#### [What you should do]
All the data must be output exactly as given.

#### [Data below]
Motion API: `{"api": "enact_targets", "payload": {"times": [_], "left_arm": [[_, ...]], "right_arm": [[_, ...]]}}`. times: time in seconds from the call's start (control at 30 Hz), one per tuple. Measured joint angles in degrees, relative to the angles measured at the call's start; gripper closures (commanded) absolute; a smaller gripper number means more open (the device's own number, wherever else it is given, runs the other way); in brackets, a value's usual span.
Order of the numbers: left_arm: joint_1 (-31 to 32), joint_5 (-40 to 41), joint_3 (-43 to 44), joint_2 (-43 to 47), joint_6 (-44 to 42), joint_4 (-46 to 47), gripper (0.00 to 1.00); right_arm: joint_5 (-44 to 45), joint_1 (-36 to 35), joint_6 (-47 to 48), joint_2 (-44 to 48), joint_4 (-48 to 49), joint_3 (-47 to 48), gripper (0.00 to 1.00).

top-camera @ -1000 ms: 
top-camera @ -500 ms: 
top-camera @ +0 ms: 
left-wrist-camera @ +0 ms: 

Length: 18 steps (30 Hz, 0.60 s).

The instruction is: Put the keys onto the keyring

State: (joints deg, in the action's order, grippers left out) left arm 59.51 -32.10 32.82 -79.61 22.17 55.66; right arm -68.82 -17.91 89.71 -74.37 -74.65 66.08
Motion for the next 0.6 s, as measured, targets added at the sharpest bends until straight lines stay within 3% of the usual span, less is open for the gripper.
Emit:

#### [Problem solution]
Motion API: `{"api": "enact_targets", "payload": {"times": [_], "left_arm": [[_, ...]], "right_arm": [[_, ...]]}}`. times: time in seconds from the call's start (control at 30 Hz), one per tuple. Measured joint angles in degrees, relative to the angles measured at the call's start; gripper closures (commanded) absolute; a smaller gripper number means more open (the device's own number, wherever else it is given, runs the other way); in brackets, a value's usual span.
Order of the numbers: left_arm: joint_1 (-31 to 32), joint_5 (-40 to 41), joint_3 (-43 to 44), joint_2 (-43 to 47), joint_6 (-44 to 42), joint_4 (-46 to 47), gripper (0.00 to 1.00); right_arm: joint_5 (-44 to 45), joint_1 (-36 to 35), joint_6 (-47 to 48), joint_2 (-44 to 48), joint_4 (-48 to 49), joint_3 (-47 to 48), gripper (0.00 to 1.00).

top-camera @ -1000 ms: 
top-camera @ -500 ms: 
top-camera @ +0 ms: 
left-wrist-camera @ +0 ms: 

Length: 18 steps (30 Hz, 0.60 s).

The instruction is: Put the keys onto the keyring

State: (joints deg, in the action's order, grippers left out) left arm 59.51 -32.10 32.82 -79.61 22.17 55.66; right arm -68.82 -17.91 89.71 -74.37 -74.65 66.08
Motion for the next 0.6 s, as measured, targets added at the sharpest bends until straight lines stay within 3% of the usual span, less is open for the gripper.
Emit:

There is nothing more to add to this answer.